| Your goal |
In your copy of the data, omit the pictures and keep all else exactly as given.
-- Opening Marker --
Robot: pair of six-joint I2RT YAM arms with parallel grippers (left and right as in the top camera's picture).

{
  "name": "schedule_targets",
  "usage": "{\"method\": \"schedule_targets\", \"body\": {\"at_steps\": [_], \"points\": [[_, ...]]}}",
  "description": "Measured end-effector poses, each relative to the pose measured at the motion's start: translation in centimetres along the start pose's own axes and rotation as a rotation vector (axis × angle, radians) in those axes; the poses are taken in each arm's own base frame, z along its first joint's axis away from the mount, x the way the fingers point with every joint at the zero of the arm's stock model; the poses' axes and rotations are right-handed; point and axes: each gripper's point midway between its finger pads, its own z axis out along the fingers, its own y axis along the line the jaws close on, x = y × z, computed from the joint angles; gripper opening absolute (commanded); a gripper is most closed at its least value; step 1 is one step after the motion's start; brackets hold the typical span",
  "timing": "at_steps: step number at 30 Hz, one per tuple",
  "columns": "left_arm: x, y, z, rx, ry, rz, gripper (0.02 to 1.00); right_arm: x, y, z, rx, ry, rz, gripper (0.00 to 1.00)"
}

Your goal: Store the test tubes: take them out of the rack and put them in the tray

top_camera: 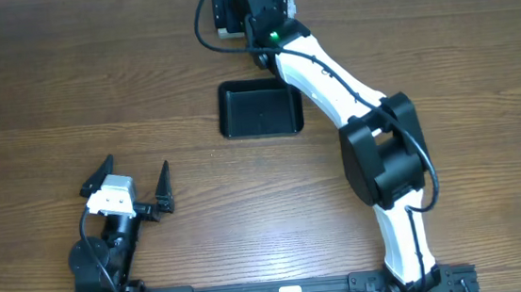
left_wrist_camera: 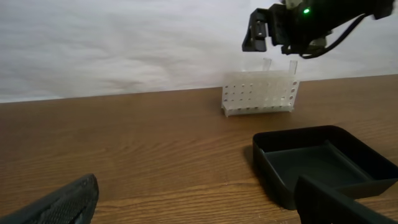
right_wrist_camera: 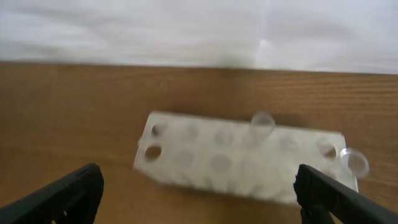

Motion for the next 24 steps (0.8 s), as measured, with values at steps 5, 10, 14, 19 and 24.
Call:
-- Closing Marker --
| Reply |
Robot: pair of six-joint I2RT YAM arms with parallel grippers (left and right as in the top camera's picture).

{
  "name": "schedule_targets",
  "usage": "{\"method\": \"schedule_targets\", \"body\": {\"at_steps\": [_], \"points\": [[_, ...]]}}",
  "description": "Measured end-effector poses, each relative to the pose measured at the motion's start: translation in centimetres along the start pose's own axes and rotation as a rotation vector (axis × angle, radians) in those axes; the poses are taken in each arm's own base frame, z along its first joint's axis away from the mount, x the way the fingers point with every joint at the zero of the arm's stock model; the poses' axes and rotations are right-handed; point and axes: each gripper's point midway between its finger pads, its own z axis out along the fingers, its own y axis along the line the jaws close on, x = y × z, computed from the joint angles; gripper opening absolute (commanded); a gripper is most closed at its least value; step 1 is one step after the motion's start; brackets hold the typical span",
  "timing": "at_steps: step number at 30 Hz, one per tuple",
  "columns": "left_arm: x, y, z, rx, ry, rz, gripper (0.02 to 1.00); right_arm: x, y, z, rx, ry, rz, gripper (0.00 to 1.00)"
}

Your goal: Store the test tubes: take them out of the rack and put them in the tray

top_camera: 
left_wrist_camera: 
right_wrist_camera: 

Motion for the next 24 steps (0.8 s), as measured, with values at steps 5, 10, 14, 19 and 24.
Call:

Here is where the answer stops.